■ GIVEN RECORDS ■
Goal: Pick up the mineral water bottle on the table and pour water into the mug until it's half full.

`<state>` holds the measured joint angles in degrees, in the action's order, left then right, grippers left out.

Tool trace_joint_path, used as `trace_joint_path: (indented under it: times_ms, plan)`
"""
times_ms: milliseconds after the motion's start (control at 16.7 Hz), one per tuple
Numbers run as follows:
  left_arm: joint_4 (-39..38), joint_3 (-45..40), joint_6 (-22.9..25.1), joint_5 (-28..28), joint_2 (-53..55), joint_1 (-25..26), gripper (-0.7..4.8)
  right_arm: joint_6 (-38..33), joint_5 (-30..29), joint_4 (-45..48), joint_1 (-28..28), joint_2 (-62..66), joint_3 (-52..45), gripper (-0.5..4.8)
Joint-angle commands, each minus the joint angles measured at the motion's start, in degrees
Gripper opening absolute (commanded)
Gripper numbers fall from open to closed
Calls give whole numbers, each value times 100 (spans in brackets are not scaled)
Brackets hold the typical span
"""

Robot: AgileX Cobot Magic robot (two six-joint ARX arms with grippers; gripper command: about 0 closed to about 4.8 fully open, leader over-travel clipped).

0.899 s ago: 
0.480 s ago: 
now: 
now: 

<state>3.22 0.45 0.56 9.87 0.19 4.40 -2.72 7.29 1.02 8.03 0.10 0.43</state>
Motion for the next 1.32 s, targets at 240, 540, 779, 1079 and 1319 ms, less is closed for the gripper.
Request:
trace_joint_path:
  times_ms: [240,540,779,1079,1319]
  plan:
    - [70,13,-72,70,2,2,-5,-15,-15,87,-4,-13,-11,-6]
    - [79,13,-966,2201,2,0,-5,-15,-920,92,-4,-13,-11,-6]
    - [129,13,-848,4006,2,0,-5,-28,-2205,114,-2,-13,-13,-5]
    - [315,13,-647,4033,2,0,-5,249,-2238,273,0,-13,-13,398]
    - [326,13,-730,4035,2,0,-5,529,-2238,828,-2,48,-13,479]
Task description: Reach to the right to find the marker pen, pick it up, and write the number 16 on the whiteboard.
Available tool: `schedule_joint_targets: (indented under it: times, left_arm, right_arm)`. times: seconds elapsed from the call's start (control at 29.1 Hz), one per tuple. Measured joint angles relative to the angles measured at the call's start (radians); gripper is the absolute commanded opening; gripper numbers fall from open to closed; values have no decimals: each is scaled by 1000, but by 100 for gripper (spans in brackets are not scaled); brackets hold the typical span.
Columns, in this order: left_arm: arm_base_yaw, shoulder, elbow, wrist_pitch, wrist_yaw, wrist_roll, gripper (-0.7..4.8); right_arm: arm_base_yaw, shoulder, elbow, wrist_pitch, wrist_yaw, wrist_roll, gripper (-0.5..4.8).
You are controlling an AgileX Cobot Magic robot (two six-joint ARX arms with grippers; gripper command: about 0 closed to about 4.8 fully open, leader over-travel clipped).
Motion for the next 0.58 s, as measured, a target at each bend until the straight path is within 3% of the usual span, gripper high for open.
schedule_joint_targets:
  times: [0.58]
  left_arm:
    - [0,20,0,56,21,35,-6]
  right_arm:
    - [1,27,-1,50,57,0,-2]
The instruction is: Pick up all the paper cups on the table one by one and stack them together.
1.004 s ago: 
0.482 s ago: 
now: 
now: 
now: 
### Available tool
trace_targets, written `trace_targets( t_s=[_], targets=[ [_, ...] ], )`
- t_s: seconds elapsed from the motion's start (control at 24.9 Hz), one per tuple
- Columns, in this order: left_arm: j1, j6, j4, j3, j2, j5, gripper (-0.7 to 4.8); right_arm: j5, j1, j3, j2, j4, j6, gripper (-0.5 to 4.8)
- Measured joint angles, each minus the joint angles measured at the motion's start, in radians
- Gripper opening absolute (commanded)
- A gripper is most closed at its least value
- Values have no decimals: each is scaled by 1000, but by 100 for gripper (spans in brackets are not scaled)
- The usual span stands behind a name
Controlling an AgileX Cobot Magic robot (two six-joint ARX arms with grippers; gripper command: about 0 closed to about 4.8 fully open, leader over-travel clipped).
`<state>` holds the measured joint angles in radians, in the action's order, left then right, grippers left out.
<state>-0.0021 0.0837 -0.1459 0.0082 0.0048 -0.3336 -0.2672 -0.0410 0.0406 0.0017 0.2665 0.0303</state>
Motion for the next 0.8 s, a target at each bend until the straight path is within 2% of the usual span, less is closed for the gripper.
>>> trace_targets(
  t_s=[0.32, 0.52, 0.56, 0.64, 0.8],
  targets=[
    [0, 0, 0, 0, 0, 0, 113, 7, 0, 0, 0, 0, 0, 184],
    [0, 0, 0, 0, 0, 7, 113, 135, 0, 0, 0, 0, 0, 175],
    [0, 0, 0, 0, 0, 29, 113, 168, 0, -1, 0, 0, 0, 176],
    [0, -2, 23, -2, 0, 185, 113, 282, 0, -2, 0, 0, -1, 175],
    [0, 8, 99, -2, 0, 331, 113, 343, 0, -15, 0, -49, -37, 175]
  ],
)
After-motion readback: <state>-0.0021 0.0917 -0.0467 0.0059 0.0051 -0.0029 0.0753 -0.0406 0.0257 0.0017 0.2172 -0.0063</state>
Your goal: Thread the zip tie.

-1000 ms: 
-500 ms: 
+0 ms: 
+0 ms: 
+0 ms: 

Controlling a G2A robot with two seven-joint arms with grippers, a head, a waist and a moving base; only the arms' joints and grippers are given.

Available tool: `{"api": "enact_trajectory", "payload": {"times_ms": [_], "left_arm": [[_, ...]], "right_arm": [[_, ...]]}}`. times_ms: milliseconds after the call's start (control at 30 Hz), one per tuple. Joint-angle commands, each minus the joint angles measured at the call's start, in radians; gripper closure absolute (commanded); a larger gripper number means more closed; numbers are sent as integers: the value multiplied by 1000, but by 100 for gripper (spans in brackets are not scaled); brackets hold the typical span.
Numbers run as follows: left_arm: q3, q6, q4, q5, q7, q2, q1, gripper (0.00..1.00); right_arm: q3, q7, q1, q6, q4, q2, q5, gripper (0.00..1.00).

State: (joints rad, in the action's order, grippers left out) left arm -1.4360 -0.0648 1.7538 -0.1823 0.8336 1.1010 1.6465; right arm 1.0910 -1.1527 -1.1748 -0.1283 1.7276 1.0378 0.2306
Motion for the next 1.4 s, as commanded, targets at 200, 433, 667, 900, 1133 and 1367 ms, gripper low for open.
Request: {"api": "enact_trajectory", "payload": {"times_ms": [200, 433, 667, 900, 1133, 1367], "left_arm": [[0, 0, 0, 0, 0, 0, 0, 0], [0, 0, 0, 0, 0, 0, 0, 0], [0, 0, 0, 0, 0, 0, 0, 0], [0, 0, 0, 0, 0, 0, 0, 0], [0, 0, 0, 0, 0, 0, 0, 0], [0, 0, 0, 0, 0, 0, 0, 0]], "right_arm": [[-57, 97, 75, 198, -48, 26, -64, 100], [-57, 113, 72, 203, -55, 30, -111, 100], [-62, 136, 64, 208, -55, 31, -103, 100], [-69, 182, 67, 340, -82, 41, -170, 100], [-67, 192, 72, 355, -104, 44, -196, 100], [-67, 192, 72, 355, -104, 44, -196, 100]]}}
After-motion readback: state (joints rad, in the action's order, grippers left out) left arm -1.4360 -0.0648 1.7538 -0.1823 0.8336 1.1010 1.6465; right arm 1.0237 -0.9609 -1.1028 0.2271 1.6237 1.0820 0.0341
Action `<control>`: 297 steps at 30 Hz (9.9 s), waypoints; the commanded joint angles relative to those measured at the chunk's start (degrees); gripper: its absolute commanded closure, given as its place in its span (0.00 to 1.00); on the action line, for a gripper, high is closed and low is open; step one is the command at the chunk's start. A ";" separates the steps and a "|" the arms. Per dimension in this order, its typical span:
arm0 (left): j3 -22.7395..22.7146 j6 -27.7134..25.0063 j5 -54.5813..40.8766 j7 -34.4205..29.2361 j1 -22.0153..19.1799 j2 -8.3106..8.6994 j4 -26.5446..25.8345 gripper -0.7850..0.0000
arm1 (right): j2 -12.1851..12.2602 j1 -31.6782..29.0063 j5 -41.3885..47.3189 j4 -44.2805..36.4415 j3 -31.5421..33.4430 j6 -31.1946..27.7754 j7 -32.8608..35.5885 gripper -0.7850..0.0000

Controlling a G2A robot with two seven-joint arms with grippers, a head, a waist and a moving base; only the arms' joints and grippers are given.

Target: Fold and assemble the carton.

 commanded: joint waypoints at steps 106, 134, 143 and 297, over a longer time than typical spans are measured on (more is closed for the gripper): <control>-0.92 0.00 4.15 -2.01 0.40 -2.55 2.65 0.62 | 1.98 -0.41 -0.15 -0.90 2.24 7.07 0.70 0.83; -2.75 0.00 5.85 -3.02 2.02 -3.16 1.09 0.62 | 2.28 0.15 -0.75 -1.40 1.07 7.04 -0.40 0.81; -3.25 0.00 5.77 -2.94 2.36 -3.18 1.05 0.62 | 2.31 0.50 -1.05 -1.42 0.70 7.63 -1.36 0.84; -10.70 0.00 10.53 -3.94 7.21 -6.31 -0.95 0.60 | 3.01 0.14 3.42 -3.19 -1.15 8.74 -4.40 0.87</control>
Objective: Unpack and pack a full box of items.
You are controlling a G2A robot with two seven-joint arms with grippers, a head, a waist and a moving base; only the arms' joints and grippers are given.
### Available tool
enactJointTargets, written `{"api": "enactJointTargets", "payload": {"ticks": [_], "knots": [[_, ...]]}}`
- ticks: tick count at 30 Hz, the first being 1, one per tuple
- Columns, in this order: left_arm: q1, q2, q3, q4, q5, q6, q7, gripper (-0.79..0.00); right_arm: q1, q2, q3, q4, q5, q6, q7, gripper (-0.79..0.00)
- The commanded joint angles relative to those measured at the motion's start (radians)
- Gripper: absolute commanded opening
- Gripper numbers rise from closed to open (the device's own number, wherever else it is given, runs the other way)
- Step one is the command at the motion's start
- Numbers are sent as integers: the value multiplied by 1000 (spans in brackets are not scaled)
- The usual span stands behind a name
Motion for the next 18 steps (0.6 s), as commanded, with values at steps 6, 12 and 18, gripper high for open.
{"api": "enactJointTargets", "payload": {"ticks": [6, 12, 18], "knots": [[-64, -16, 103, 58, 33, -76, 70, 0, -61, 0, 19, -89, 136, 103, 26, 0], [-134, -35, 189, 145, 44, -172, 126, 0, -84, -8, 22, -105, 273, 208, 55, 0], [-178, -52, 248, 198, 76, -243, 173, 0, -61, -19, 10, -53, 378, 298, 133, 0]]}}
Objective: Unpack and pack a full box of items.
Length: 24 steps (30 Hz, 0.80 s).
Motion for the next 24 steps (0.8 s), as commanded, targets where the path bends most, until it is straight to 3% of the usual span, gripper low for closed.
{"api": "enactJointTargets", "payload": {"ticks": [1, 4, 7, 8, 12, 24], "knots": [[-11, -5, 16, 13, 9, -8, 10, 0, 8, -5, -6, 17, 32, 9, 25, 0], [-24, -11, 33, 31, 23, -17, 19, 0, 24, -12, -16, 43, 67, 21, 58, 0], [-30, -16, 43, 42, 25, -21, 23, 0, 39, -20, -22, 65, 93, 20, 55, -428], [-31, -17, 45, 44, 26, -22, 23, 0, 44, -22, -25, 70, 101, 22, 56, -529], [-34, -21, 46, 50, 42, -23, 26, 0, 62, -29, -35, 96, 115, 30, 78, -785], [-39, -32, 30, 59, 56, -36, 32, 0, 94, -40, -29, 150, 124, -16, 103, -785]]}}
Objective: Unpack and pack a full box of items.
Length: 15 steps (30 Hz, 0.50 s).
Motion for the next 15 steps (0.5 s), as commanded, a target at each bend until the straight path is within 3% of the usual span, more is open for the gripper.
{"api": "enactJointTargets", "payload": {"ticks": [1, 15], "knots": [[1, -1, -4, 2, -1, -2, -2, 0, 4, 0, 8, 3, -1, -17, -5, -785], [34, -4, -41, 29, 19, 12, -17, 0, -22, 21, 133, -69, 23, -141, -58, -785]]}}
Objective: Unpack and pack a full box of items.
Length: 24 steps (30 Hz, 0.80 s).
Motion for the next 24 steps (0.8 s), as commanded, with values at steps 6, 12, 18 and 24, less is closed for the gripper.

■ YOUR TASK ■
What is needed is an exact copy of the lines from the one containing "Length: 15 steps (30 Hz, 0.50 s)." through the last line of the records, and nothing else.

■ RESPONSE ■
Length: 15 steps (30 Hz, 0.50 s).
Motion for the next 15 steps (0.5 s), as commanded, a target at each bend until the straight path is within 3% of the usual span, more is open for the gripper.
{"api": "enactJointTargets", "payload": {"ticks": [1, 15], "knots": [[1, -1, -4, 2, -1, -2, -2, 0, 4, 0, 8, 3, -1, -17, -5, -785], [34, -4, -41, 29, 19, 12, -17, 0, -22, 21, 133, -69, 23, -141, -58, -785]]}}
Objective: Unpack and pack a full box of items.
Length: 24 steps (30 Hz, 0.80 s).
Motion for the next 24 steps (0.8 s), as commanded, with values at steps 6, 12, 18 and 24, less is closed for the gripper.

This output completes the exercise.